(Source data)
# # #
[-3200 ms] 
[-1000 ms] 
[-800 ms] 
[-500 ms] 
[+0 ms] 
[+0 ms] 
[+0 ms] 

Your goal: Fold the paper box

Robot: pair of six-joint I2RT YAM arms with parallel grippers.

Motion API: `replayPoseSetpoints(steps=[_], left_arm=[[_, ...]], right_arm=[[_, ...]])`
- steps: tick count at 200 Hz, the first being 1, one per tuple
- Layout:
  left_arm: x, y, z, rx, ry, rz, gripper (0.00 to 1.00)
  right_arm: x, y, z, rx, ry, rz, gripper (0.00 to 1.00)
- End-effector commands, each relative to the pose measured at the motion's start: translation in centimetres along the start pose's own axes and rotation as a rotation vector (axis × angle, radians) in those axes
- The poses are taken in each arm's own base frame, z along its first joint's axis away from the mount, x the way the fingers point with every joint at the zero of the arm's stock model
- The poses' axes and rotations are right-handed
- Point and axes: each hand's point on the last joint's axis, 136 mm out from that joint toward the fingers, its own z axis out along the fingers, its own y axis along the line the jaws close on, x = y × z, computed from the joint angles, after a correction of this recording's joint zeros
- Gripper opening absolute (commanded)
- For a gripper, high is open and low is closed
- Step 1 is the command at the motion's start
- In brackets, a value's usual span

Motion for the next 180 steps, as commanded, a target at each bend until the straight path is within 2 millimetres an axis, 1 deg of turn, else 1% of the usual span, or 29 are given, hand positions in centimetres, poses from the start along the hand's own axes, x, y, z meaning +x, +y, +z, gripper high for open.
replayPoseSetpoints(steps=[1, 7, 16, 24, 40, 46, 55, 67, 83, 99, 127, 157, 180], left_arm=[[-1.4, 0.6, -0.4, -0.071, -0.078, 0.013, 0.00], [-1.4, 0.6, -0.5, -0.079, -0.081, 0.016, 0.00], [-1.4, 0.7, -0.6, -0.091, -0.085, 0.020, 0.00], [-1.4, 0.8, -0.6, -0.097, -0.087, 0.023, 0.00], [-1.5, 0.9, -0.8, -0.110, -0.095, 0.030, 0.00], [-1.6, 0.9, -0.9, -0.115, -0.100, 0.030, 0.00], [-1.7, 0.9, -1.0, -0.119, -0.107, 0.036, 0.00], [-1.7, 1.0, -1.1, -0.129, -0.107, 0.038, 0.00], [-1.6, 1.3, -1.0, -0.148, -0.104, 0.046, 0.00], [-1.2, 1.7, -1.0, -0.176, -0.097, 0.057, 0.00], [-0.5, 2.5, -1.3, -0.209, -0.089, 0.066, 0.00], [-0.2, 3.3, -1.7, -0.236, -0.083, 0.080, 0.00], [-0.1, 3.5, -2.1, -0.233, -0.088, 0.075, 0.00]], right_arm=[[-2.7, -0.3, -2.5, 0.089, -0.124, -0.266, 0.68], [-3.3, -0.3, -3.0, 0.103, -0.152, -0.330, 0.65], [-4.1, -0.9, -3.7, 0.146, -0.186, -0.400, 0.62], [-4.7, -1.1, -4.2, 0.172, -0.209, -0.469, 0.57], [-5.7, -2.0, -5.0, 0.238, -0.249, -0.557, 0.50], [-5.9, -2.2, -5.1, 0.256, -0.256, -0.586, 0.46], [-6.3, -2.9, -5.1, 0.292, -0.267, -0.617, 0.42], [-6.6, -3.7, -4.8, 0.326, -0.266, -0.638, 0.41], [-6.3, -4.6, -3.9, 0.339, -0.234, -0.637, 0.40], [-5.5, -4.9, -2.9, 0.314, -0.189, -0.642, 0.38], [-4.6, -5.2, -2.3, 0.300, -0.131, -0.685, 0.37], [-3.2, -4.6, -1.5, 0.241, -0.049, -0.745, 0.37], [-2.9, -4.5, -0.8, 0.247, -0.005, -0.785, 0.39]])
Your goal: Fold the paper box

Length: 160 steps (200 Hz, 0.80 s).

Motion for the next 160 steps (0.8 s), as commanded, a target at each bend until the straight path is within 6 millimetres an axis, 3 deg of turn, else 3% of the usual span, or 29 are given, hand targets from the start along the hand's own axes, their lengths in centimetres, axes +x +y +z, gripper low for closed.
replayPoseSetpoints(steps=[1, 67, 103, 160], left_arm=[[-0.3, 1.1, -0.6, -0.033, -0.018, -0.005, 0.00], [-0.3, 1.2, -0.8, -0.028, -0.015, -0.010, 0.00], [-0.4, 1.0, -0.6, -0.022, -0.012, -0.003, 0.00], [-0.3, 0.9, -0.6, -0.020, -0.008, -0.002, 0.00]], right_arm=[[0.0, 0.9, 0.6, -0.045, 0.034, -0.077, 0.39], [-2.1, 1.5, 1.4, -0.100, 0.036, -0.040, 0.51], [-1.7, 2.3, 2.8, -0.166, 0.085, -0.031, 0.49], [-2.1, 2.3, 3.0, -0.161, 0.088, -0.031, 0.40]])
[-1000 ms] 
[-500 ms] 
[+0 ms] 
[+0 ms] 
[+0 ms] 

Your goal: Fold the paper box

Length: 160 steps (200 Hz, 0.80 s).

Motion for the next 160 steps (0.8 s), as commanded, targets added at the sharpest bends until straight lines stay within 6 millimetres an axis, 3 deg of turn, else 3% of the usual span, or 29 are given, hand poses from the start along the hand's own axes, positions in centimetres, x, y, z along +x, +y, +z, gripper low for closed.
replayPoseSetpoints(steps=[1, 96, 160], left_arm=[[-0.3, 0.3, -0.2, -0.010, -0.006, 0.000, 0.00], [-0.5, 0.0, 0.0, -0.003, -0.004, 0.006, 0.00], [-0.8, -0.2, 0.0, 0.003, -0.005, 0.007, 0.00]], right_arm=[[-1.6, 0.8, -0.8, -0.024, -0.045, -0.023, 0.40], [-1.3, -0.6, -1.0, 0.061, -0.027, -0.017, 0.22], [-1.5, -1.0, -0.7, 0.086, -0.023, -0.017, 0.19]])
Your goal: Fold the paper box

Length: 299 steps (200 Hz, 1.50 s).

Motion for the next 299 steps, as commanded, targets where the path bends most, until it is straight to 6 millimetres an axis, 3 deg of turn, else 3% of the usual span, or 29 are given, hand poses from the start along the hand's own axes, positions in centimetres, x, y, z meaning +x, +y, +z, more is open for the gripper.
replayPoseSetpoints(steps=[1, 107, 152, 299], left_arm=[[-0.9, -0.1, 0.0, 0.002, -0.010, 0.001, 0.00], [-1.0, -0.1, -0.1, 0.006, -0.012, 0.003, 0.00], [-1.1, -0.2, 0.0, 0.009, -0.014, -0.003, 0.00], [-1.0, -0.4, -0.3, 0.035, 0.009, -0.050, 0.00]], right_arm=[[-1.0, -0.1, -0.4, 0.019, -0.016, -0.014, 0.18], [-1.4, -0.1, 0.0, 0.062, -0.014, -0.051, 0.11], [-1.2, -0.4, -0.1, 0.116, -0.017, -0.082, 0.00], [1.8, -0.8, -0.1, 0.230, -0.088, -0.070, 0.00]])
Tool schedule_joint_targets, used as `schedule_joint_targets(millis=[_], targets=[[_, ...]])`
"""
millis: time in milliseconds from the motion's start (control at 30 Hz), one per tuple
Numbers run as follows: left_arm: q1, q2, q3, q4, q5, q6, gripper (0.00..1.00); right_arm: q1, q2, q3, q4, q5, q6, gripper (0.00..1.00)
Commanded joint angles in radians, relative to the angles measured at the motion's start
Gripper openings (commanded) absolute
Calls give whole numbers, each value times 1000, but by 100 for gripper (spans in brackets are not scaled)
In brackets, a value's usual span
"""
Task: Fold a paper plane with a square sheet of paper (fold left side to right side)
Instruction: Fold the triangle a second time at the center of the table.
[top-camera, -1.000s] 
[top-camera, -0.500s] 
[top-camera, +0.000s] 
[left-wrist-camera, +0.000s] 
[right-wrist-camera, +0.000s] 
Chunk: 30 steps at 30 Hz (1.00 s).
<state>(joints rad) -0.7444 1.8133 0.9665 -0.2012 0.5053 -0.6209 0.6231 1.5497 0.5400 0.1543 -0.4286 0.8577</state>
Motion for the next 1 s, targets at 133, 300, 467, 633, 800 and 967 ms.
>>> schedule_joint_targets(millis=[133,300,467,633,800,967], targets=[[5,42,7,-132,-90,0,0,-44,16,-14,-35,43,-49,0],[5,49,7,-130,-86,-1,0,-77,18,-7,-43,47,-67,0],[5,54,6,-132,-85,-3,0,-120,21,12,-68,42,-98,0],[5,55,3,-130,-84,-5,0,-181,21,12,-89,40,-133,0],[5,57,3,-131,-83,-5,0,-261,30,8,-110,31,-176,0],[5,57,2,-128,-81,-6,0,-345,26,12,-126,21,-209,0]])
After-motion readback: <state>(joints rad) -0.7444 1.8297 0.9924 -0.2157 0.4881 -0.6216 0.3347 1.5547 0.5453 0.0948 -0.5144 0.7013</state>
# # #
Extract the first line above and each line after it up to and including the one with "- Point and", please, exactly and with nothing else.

[-3200 ms] 
[-1000 ms] 
[-800 ms] 
[-500 ms] 
[+0 ms] 
[+0 ms] 
[+0 ms] 

Your goal: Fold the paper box

Robot: pair of six-joint I2RT YAM arms with parallel grippers.

Motion API: `replayPoseSetpoints(steps=[_], left_arm=[[_, ...]], right_arm=[[_, ...]])`
- steps: tick count at 200 Hz, the first being 1, one per tuple
- Layout:
  left_arm: x, y, z, rx, ry, rz, gripper (0.00 to 1.00)
  right_arm: x, y, z, rx, ry, rz, gripper (0.00 to 1.00)
- End-effector commands, each relative to the pose measured at the motion's start: translation in centimetres along the start pose's own axes and rotation as a rotation vector (axis × angle, radians) in those axes
- The poses are taken in each arm's own base frame, z along its first joint's axis away from the mount, x the way the fingers point with every joint at the zero of the arm's stock model
- The poses' axes and rotations are right-handed
- Point and axes: each hand's point on the last joint's axis, 136 mm out from that joint toward the fingers, its own z axis out along the fingers, its own y axis along the line the jaws close on, x = y × z, computed from the joint angles, after a correction of this recording's joint zeros

Nothing remains to be added to this answer.